Whether we think of painters, sculptors, architects, photographers, musicians, writers or poets, filmmakers or actors, Armenia’s history is replete with artists. Historically speaking, situated at a transitional point between East and West, Armenian art thrived on Christian soil where the representation of icons was not feared. This resulted in great pictorial talent, passed on over many generations. Quite logically, this also led to an intense interest in photography starting at the end of the 19th century, and today in film making and video recording.
I was inspired by the French word Arménité to call the show Armenity. It seemed to me an appropriate new word to describe a new generation of artists and intellectuals in constant flux, which nevertheless kept a subjective sense of being-in-the-world.
Armenity questions the concept of Armenian identity as being the result of the historical connections characterizing Armenian culture through the millennia from the lands of Anatolia, the Caucasus and throughout the diaspora since its inception. The richness of the exhibition finds expression in the diversity of creative ideas and narration and the vision of each of the artists and intellectuals involved - it is a direct reflection of a continuous process of preservation and enrichment that has allowed the Armenian culture to be integrated but not assimilated in even the most adverse conditions.
In the last one hundred years, despite the Medz Yeghern, an expression that Armenians use to denote the period of massacres and deportations that peaked in 1915, Armenian culture has survived and artists of Armenian origin have remained genuine citizens of the world-at-large: on the one hand deeply attached to their roots and aware of their own historical individuality, but also able to create productive connections with the culture of their country of adoption.

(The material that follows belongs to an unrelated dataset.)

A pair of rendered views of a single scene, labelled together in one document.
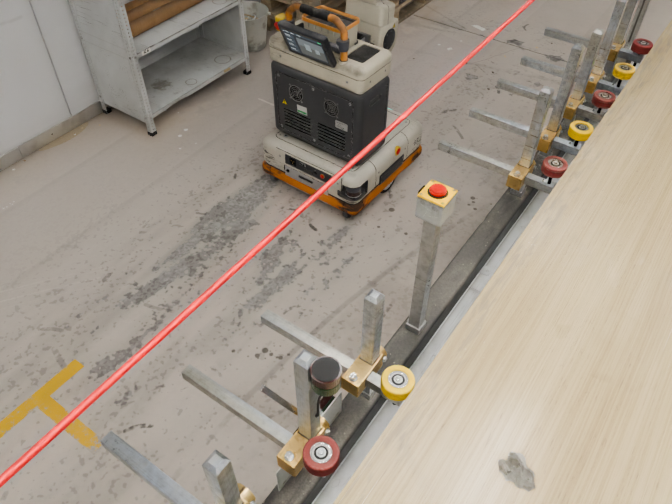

Armenity brings together 18 significant artists from different generations — a “transnational” assembly if you will - under the banner of a dispersed identity. The exhibition is being held on the Island of San Lazzaro which is located on the Venetian lagoon where the Armenian monk Mekhitar, fleeing persecution from the Ottoman Empire, arrived in Venice in 1717. It is here that along with seventeen disciples that Mekhitar received permission from the Venetian Republic to found a congregation and monastery—the Mekhitarists of San Lazzaro island—that came to be referred to as “Little Armenia” by both everyday people and the Armenian intelligentsia for its capturing and rejuvenating the spirit of their nation. Hovannez Shiraz, one of the most popular Armenian poets (Alexandropol 1915–Yerevan 1984) described San Lazzaro as “An Armenian island in foreign waters /with you it renews the light of Armenia”. Over its three hundred year history the Monastery of San Lazzaro has helped to preserve Armenia’s unique cultural heritage, much of which might otherwise have been lost. This precious fragment of Armenity in the heart of Venice, with its pier, its garden, its former printing shop, the courtyard, the museum and its precious library of ancient manuscripts and first editions of printed volumes, became the framework for some of the most prominent contemporary artists from the Armenian diaspora, a “transnational” assembly brought together under the banner of a fractured identity which was rebuilt with talent by the grand children of those who had been lucky enough to escape the first genocide of the 20th century.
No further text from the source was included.